Most often it is comprised of pasta with eggs, cream, parmesan cheese, and bacon. But you are not limited to these basics, as you will find many other variations available that include everything from mushrooms; peas; spinach, a coddled egg on top; shrimp, mussels, salmon, and most surprising to me – sardines!

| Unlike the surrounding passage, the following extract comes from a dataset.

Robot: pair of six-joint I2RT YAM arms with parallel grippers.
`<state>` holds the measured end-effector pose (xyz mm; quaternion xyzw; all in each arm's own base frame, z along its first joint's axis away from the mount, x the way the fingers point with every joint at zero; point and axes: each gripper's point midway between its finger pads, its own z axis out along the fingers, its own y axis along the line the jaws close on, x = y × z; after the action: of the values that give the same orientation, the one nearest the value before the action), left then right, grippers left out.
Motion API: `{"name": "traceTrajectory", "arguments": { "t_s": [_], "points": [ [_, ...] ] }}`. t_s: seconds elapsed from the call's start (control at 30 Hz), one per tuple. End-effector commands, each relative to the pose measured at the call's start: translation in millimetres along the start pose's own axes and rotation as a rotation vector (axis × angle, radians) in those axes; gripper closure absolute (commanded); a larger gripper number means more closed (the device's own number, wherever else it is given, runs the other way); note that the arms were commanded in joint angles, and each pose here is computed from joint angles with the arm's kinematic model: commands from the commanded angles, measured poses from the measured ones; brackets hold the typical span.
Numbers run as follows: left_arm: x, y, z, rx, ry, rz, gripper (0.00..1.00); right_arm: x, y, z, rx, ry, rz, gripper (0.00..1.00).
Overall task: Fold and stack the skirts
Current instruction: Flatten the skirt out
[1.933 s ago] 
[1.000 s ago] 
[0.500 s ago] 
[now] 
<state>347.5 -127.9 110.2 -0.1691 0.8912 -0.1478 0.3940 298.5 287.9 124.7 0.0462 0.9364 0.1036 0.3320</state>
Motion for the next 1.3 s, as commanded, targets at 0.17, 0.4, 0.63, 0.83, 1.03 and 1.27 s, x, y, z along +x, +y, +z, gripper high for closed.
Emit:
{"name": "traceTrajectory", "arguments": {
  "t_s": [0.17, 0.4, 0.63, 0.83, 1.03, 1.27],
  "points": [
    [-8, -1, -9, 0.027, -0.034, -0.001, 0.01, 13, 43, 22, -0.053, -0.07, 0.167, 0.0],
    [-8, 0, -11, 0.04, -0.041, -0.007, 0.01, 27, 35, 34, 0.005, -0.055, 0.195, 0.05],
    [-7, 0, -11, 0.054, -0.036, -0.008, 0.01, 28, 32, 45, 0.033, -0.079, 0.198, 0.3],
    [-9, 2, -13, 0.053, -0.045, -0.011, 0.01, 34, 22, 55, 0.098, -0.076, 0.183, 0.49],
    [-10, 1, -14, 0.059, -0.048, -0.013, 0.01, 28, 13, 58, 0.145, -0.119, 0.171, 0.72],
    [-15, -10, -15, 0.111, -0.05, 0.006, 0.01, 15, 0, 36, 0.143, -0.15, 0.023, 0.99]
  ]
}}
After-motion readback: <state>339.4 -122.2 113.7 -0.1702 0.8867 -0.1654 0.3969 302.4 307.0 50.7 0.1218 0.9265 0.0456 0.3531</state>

My pasta was quick to make (another reason I like this recipe) and paired with a glass of Syrah I settled down to catch-up on recent episodes of RHONY (Real Housewives of New York – and yes I do watch one or two reality shows). Halfway through the show I realized, these women from New York are really messed up! Sipping wine and eating pasta made me realize that while some days might seem crazy or even “out of control”, it’s nothing compared to what these women put themselves through and all for the love of money and being on TV. Maybe that’s why so many people (roughly 700 million) watch reality shows, as it makes your own life seem really great and……yes quite normal! Gonna have to watch Jeff Lewis on Flipping Out – might need to make a Dump Cake to keep up with this bad boy!
1 lb linguine
2 small cans of sliced black olives
6 slices of pancetta – diced
6 garlic cloves – chopped
¼ cup Italian parsley – chopped
4 Tbl Olive Oil
2 anchovy filets – finely chopped
1/2 cup white wine
1/2 cup heavy cream
1/2 small yellow onion, chopped
1/4 cup Pecorino Reggiano cheese, grated
Salt and pepper to taste
- In pot of boiling water add 1 Tbl of olive oil, dash of salt and package of linguine (break the linguine in half as you add to the pot). The olive oil will keep the pasta from boiling over or creating a foam on top. Cook till al dente and drain in colander. Set aside.

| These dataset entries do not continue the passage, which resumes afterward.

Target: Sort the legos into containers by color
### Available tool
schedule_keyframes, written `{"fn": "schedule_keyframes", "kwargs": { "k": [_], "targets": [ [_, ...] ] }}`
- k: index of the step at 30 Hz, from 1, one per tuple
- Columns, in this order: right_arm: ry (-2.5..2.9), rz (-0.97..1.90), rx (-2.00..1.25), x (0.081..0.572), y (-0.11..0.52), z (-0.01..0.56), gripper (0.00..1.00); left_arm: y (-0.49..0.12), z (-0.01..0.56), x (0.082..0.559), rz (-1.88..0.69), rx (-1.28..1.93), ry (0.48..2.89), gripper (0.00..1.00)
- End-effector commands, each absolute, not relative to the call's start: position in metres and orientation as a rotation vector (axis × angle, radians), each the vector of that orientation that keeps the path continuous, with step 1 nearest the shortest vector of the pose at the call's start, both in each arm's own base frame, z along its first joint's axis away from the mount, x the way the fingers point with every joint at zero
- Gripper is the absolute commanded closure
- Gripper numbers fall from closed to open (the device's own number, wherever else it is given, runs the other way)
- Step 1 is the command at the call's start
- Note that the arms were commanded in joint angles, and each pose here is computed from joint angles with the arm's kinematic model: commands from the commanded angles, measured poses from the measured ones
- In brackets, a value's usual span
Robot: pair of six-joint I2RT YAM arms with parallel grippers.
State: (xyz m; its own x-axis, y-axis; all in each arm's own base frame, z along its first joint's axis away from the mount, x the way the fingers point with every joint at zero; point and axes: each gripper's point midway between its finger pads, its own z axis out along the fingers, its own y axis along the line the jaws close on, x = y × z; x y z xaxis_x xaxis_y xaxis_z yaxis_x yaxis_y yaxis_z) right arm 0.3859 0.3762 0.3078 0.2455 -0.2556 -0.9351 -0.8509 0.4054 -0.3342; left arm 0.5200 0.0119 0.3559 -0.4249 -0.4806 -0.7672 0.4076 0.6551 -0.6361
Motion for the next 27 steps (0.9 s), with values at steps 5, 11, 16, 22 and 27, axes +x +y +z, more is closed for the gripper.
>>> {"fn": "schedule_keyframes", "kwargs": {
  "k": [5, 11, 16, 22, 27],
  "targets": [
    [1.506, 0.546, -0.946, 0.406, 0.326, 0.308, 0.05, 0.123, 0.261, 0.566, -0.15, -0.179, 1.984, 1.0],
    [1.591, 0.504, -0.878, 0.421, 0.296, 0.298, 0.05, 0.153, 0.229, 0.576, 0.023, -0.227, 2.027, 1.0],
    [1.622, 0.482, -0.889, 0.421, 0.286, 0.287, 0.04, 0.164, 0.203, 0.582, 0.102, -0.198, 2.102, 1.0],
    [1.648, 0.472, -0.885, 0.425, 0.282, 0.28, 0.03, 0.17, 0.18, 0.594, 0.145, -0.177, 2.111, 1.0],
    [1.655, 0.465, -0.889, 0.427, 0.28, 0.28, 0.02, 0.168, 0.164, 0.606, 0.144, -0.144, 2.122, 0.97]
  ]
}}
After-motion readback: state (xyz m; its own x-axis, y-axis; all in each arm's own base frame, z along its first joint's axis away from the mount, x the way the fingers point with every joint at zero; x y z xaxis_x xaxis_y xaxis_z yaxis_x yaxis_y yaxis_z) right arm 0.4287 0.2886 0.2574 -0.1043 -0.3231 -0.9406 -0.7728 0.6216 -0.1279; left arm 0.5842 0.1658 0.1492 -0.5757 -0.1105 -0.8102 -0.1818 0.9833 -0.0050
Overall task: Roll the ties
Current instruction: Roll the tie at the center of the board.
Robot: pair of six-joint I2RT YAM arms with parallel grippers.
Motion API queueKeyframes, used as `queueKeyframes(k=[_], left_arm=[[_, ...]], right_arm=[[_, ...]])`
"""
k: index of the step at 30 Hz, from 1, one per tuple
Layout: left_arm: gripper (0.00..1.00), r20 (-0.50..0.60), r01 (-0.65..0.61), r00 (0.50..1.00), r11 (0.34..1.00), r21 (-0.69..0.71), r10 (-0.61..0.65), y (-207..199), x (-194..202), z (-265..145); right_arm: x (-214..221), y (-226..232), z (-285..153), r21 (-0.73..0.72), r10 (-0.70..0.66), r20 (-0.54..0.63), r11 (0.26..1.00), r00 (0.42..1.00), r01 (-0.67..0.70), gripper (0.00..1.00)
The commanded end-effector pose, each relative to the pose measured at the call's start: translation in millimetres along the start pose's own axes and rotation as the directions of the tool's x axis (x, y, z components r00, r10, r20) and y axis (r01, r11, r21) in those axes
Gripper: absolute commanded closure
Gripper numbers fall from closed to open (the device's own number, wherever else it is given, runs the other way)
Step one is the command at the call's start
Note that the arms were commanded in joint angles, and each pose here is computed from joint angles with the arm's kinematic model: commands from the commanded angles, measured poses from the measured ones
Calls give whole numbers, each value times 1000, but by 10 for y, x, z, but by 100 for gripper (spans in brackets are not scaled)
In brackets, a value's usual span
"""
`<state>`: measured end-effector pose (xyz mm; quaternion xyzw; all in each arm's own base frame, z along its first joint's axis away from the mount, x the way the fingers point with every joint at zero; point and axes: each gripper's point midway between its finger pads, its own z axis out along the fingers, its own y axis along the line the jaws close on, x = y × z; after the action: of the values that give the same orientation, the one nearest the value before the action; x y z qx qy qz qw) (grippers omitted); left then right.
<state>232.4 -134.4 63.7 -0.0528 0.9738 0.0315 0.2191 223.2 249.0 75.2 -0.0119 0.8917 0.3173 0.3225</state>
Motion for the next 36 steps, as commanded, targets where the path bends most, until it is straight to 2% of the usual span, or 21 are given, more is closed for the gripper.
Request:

- In a deep frypan cook the chopped pancetta until crisp and drain on paper towels.
- Add the chopped onion and garlic to the pancetta fat and cook until translucent – the garlic should be lightly browned but not burnt – when it burns garlic tastes bitter.
- Add your pasta back into the fry pan, add the white wine, anchovy filets, and parsley and mix well. If you want to add salt here is where I would do it. I don’t add salt because both the pancetta and the anchovy filets are salty enough for me – so don’t think it really needs it.

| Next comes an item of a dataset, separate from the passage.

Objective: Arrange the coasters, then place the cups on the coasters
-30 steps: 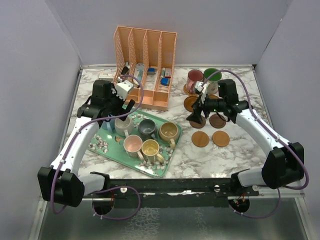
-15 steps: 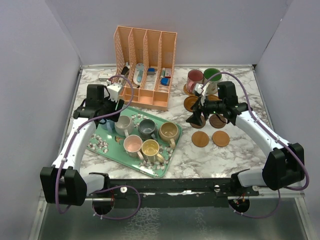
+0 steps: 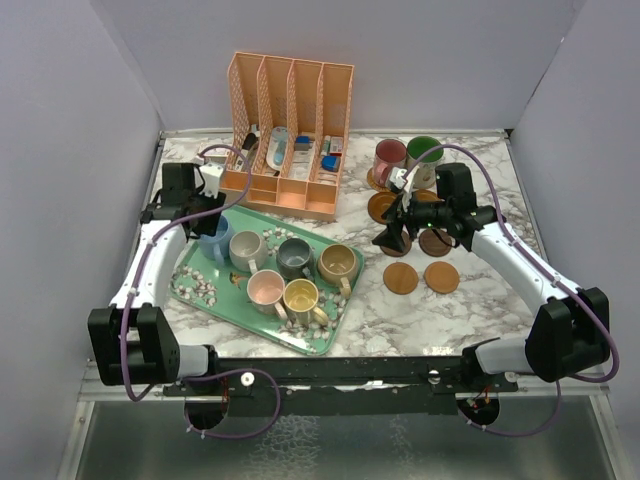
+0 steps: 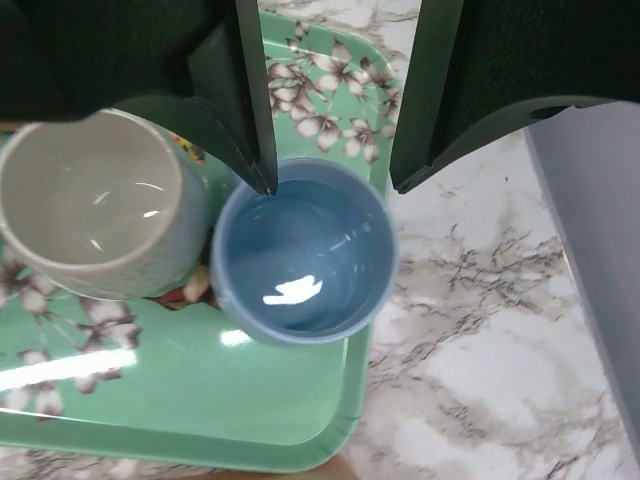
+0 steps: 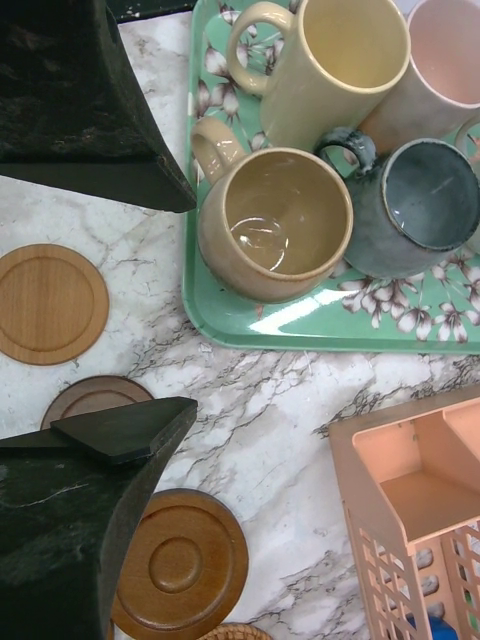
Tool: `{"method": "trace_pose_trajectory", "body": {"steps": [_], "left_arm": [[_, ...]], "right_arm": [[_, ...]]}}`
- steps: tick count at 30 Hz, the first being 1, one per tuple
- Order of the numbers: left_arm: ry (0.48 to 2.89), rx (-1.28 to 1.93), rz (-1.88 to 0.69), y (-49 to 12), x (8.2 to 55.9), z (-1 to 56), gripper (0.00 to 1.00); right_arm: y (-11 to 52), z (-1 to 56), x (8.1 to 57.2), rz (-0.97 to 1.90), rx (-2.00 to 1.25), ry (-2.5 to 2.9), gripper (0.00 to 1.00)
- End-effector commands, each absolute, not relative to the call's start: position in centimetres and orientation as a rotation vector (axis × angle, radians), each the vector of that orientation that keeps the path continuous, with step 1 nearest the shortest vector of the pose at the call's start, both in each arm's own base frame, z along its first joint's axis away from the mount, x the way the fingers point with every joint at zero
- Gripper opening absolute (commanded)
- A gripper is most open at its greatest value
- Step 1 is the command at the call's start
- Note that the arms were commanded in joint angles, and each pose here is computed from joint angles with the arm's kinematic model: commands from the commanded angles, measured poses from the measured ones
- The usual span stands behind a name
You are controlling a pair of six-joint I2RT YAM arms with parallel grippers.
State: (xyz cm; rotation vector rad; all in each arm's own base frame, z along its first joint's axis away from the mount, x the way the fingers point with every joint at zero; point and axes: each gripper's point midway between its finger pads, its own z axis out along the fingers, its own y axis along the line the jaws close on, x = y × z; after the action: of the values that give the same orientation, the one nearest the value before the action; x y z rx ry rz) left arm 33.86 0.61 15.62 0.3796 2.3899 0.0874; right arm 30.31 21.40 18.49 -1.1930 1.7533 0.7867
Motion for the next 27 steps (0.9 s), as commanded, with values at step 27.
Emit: {"method": "trace_pose_trajectory", "body": {"steps": [27], "left_arm": [[2.549, 0.238, -0.025, 4.9, 38.0, 9.3, 0.17]], "right_arm": [[21.6, 17.7, 30.2, 0.780, -1.227, 1.755, 0.76]]}}
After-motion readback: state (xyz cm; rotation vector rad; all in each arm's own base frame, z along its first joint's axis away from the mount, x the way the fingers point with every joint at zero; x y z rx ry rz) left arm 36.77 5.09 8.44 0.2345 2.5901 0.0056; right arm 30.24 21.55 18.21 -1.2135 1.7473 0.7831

- Beat the two eggs till they are blended and add the heavy cream to them – mix well. Turn the heat down to medium low and slowly add in the egg/cream mixture to the pasta – if the temperature is too high, you will end up with linguine and scrambled eggs (which is not a necessarily a bad thing – it still tastes good, just doesn’t have a great look).
- Blend the pasta and bring it back up in temperature slowly – don’t cook those eggs.
- Add the black olives and pancetta on top with a light sprinkle of 1 Tbl parsley. Add the Pecorino Reggiano cheese on top and lightly toss the works.
You are ready to eat – Mangiare, Mangiare!